APPLIED THERAPEUTICS, INC.
By:  

/s/ James Harrison

  James Harrison
  President

FAQ

What does Applied Therapeutics (APLT) change in this post-effective amendment?

Applied Therapeutics is terminating its prior Form S-3 registration statement and deregistering any unsold securities. This means the earlier shelf for selling stockholders is no longer effective, and no securities remain registered under that specific S-3.

How many shares were originally covered by Applied Therapeutics’ S-3 shelf?

The original Form S-3 shelf covered the resale of up to 14,285,714 shares of Applied Therapeutics common stock. These shares were registered for offer and sale by specified selling stockholders, rather than as a primary capital-raising offering by the company itself.

Why is Applied Therapeutics (APLT) deregistering securities from its S-3?

Applied Therapeutics is deregistering the securities because it completed a merger with AT2B, Inc., a subsidiary of Cycle Group Holdings Limited. After the merger, Applied Therapeutics became a private, indirect wholly owned subsidiary, so it is ending all offerings under the S-3.

What is Applied Therapeutics’ corporate status after the merger mentioned in the amendment?

After the merger, Applied Therapeutics survives as a private company and an indirect wholly owned subsidiary of Cycle Group Holdings Limited. The merger combined Applied Therapeutics with AT2B, Inc., a Delaware corporation that was an indirect wholly owned subsidiary of Cycle Group Holdings.

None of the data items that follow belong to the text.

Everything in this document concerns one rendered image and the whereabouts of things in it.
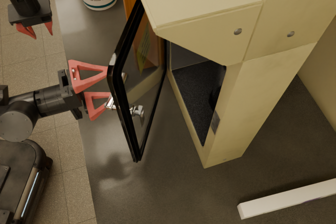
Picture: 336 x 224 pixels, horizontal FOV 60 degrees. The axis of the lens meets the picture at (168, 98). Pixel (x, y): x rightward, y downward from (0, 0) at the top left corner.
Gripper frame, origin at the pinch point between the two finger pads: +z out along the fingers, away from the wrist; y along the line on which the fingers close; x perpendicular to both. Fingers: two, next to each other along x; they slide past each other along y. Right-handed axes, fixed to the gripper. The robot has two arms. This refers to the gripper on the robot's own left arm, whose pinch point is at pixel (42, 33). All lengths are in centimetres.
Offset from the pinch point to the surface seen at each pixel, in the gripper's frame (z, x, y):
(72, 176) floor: 110, -3, -25
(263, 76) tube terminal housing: -25, -45, 37
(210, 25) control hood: -39, -46, 27
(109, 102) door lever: -10.4, -33.8, 13.8
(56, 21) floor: 109, 126, -19
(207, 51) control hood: -35, -46, 27
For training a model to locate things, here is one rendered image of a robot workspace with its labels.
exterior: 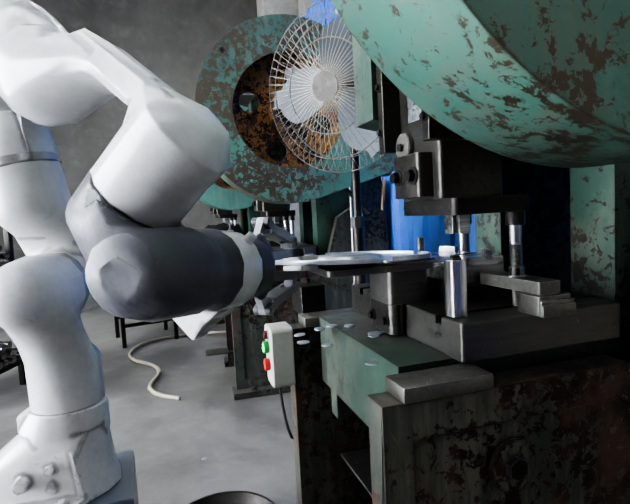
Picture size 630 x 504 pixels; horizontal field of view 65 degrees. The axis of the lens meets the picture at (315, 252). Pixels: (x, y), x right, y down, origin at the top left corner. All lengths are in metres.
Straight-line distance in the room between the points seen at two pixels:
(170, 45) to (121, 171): 7.37
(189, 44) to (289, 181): 5.78
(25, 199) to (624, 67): 0.78
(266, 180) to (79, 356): 1.49
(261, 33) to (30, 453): 1.87
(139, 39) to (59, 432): 7.20
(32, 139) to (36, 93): 0.24
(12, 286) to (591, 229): 0.93
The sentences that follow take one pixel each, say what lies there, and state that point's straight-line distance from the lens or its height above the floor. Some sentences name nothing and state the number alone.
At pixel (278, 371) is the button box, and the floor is 0.53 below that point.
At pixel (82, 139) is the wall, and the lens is 7.59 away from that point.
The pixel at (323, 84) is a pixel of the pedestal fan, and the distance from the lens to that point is 1.73.
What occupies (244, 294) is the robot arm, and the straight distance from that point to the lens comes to 0.53.
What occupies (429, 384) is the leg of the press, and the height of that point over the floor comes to 0.64.
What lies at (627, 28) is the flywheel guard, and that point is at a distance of 0.59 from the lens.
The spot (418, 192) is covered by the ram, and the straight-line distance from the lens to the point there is 0.91.
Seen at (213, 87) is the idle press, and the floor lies 1.42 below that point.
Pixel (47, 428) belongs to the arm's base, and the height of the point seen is 0.57.
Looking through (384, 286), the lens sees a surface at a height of 0.74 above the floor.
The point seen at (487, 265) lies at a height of 0.76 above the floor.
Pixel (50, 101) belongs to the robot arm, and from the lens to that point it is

Does Applied Therapeutics’ S-3 registration statement remain effective after this filing?

No. The post-effective amendment expressly terminates the effectiveness of the Form S-3 registration statement. It also removes from registration any securities that were previously registered under that filing but remained unsold as of the amendment’s effective date.

Where can investors find more details on the Applied Therapeutics merger agreement?

Further details on the merger and related agreement are available in the merger agreement filed as Exhibit 2.1 to Applied Therapeutics’ Current Report on Form 8-K, submitted to the SEC on December 12, 2025, which describes the transaction terms and related provisions.